Iloilo City, Philippines ( 08 September 2011) – Today’s guests at Kape kag Isyu are Atty. Romeo Gerochi and columnist Ted Aldwin Ong, respective chair and secretary general of the Freedom from Debt Coalition (FDC) whose warnings on rising power rates are proven true.
Gerochi sounds like, “see I told you so” when explaining that despite the promise of the Panay Energy Development Corporation (FEDC) of lower power rates once its coal-fired power plant operates, nothing significant power adjustment happened.
Power went down indeed the past three months, not because of PEDC’s generosity but because, it was forced to sell power to Panay Power Corporation, the distributor, at lower rates because the power supply agreement is yet to be approved by the Energy Regulatory Commission (ERC).
From the average P7 per kilowatt hour that consumers pay, the rate will go up to P10.50 once PECO starts implementing the P0.36 hike in distribution charge that the ERC recently approved. That means, consumers are now paying P1.36 per kilowatt-hour in distribution charge that gives PECO a yearly gross of P436 million from the 400 million kilowatts that it distributes.
Says Ong: “A U.P. professor describes PECO rates as the highest, not only in the Philippines but in the whole world.”

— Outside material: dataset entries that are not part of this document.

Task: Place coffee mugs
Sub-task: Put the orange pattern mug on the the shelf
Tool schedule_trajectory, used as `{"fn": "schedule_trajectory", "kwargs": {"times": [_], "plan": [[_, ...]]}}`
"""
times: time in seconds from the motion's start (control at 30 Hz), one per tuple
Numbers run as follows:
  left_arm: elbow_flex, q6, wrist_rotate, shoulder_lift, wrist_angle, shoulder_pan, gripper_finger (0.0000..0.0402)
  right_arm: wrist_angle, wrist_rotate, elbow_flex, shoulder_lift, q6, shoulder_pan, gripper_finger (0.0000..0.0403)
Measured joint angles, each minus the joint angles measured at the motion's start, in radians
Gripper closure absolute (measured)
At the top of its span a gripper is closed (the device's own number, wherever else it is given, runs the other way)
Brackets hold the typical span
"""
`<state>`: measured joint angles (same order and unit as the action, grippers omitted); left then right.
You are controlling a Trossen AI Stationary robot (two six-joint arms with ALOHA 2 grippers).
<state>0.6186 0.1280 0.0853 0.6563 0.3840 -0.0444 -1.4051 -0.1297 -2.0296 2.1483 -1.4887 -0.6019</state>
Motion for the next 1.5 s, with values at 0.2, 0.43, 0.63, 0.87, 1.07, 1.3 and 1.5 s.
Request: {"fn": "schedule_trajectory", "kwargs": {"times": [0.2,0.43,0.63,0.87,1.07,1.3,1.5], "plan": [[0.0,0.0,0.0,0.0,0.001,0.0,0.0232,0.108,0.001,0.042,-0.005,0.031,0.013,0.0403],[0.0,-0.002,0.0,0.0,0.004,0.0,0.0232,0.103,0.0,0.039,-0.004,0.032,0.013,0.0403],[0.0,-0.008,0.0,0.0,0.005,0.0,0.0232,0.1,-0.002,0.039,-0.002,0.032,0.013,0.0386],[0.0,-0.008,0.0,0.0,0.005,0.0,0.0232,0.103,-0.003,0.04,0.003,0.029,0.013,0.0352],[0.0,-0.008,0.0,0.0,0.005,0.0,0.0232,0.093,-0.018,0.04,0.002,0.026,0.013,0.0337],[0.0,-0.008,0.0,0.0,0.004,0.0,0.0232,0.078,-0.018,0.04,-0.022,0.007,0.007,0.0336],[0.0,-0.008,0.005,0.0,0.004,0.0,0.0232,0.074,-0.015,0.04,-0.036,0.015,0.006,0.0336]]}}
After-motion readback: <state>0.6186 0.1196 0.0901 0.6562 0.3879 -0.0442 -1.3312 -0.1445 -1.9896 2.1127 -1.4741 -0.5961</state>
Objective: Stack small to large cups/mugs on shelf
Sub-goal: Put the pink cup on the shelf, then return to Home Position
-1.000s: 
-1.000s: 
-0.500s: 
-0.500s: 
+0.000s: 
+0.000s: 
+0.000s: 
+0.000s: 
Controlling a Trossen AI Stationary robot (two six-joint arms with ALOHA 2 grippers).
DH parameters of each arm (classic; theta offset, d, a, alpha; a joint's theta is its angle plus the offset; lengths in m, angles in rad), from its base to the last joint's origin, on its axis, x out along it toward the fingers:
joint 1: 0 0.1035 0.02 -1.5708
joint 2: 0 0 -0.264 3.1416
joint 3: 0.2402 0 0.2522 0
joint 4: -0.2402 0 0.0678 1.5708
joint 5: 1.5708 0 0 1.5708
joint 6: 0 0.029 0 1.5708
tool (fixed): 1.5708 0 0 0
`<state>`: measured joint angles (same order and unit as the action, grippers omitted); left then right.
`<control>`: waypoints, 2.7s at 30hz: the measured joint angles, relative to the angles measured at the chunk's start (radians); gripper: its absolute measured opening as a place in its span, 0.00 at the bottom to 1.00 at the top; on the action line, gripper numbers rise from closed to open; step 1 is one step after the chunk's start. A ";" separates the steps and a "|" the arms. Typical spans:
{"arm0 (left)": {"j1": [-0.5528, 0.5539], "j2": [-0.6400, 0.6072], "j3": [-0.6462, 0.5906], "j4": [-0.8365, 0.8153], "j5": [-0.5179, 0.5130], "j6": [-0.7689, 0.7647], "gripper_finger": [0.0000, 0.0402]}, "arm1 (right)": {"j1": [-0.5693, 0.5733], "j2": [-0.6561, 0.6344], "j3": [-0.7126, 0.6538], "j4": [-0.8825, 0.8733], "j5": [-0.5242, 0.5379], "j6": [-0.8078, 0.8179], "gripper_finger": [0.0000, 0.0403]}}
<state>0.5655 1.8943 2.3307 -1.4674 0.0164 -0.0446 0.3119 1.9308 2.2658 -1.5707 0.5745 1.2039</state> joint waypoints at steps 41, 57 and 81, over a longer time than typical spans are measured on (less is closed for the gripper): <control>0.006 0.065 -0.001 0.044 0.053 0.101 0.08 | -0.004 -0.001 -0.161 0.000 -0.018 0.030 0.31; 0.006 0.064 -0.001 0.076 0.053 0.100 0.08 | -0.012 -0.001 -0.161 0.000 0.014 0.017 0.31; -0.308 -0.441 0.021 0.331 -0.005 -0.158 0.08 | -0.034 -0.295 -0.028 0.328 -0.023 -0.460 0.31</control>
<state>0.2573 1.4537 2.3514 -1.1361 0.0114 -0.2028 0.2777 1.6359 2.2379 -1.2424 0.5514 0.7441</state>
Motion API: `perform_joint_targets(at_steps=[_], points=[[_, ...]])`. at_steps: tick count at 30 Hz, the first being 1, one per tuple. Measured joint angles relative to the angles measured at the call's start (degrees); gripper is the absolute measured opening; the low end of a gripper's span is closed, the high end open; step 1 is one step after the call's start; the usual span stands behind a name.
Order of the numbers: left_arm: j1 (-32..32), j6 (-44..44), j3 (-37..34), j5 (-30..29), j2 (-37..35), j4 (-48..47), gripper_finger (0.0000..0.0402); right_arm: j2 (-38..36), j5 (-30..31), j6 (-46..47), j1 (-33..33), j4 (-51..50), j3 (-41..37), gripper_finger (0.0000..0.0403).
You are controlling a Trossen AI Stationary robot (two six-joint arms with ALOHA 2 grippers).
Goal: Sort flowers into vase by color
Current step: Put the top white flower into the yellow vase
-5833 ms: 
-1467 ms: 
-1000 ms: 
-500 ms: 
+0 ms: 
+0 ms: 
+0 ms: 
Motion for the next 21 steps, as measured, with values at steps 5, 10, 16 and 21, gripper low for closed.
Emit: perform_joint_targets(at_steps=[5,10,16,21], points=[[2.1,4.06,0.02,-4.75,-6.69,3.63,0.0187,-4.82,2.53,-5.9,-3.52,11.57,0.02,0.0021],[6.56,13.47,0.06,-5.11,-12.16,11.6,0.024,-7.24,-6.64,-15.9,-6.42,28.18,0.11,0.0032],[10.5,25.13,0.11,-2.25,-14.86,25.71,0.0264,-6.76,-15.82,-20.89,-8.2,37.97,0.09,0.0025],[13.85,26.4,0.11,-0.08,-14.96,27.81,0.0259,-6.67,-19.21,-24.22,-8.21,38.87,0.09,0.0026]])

The impending power rate increase only shows that coal is not a practical source of energy, because electricity is still expensive. Gerochi adds: “Not only that, I opposed it’s construction before because of its social costs.”
Gerochi says power supplier PEDC’s rate is high and despite that, PECO the distributor, dares not oppose its application “because they are sweethearts”.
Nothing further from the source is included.